2025年10月18日
難読地名の謎
『日本の地名』(2011)の増補、改題版。確かに、こちらの書名の方が具体的ではるかに売れそう。
これはもったいないはじめに:明治初めの国の調査では、全国からざっと1千万ほどの地名が収集・記録されていたが、あまりにも膨大すぎて研究上、十分活用されないうちに関東大震災で失われてしまった。その後、大規模な調査は行われておらず、年月の経過と生活様式の激変で、忘却されたり消滅したりした地名も多い。
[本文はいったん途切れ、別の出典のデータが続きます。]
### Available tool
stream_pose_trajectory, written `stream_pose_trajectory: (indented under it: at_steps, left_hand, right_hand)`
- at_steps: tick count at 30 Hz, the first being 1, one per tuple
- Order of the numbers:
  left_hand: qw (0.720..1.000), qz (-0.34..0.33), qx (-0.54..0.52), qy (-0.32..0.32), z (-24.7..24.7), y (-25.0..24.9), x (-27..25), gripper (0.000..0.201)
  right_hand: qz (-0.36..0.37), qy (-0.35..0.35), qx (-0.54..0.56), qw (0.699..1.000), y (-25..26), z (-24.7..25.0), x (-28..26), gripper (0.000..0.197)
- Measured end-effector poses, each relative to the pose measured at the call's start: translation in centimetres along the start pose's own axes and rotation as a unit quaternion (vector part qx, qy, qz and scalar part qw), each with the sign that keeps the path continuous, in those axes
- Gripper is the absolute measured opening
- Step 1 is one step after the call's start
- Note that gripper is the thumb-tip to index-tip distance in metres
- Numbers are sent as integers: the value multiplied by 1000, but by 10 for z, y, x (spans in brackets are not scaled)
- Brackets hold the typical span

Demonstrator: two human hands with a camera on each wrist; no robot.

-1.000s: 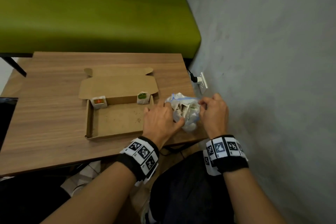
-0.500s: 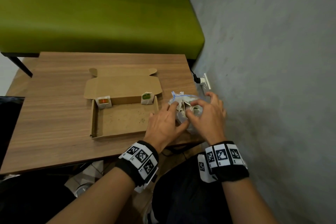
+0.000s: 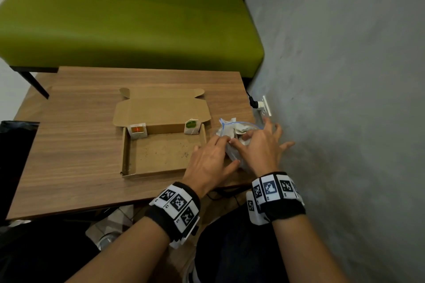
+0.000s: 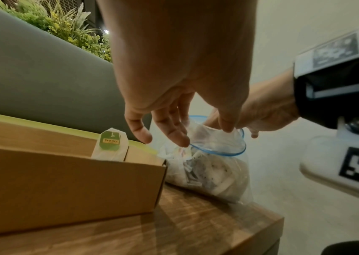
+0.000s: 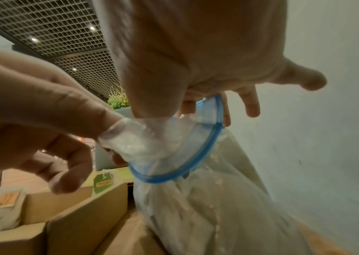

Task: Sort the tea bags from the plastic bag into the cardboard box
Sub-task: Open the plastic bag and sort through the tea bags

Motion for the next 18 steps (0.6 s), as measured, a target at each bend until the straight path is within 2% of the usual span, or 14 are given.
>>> stream_pose_trajectory:
  at_steps: [2, 9, 15, 18]
  left_hand:
    - [1000, 1, 5, 1, -1, 1, 1, 62]
    - [1000, -3, 1, 17, -2, 0, 3, 71]
    - [998, -2, -52, 31, -4, -3, 5, 80]
    - [996, -4, -88, 24, -6, -7, 11, 83]
  right_hand:
    - [-6, -9, -23, 1000, 1, -2, 3, 42]
    - [15, 27, -70, 997, 10, -10, 10, 42]
    - [57, -40, 0, 998, 5, 8, 3, 24]
    - [63, -66, 33, 995, -3, 21, 0, 23]
Point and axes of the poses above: each hand's wrist, its own x-axis towards the middle knuckle, its own z-axis out of the back of the hand, y = z × x, the point moved 7 cm from there along x, towards the middle knuckle, and after that the axes turned 14 degrees about z, right-handed, at the moved point
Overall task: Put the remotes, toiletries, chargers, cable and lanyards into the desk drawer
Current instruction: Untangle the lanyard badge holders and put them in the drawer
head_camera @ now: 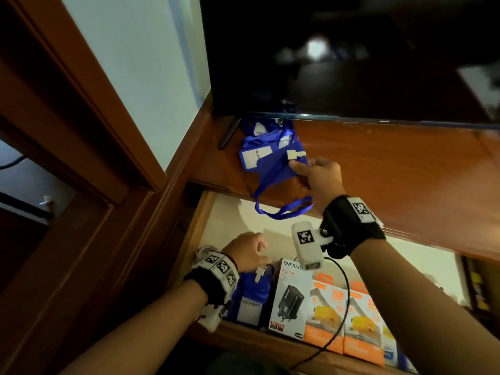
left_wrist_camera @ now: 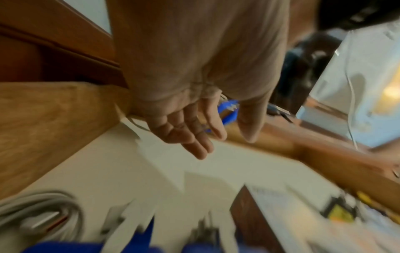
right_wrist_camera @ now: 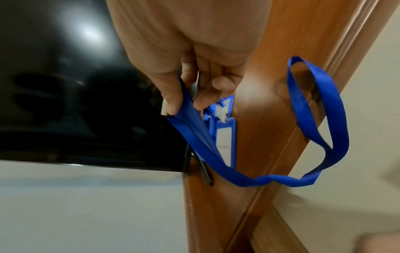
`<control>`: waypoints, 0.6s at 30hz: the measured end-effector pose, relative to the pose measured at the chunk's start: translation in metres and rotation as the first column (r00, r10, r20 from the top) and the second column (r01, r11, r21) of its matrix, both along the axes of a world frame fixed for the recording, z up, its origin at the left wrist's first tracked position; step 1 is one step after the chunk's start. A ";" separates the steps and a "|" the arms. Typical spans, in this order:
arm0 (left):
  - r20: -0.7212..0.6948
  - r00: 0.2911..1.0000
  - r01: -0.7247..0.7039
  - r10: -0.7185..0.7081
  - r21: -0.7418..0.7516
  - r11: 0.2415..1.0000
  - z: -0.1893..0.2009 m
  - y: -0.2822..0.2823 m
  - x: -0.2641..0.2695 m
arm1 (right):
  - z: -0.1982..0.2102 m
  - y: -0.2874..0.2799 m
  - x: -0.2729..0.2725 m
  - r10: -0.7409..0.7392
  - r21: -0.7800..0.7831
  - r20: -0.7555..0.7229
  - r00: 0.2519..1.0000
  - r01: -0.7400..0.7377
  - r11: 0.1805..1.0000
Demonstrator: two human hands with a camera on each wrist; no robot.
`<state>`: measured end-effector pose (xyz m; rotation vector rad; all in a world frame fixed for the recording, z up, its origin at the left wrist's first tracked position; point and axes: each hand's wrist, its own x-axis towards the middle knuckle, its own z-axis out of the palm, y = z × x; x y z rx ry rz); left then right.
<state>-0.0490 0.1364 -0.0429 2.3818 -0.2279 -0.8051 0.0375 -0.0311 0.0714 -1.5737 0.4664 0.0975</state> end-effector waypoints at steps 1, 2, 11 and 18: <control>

多くの歴史と記憶を残す地名が失われた。地名は一般に、できてから長いあいだ口と耳で伝えられていた。これに文字を充てるようになるのは、ずっとのちのことなので、漢字の意味に頼り過ぎると誤りを生じやすい。
例えば、鎌倉「由比ヶ浜」の「由比」はもともと「結」は、共同作業を指していた。「結」(あるいは手結)が残る地名は砂浜に多く、これは地曳網漁が盛んだったことを伝えている。
61:「日本の地名には意味不明のものが多すぎる」文字の改変も重要な原因。好字への変更。
宍道湖に浮かぶ「嫁ヶ島」。8世紀の『出雲国風土記』では「蚊島」だったらしい。これは、蚊ほどの「小さな島」というほどの意味だったが、「蚊」が嫌われて、同じ音の「嫁」島に、それが転じて「嫁ヶ島」になったという。こうなっては、本来の意味が全く失われている。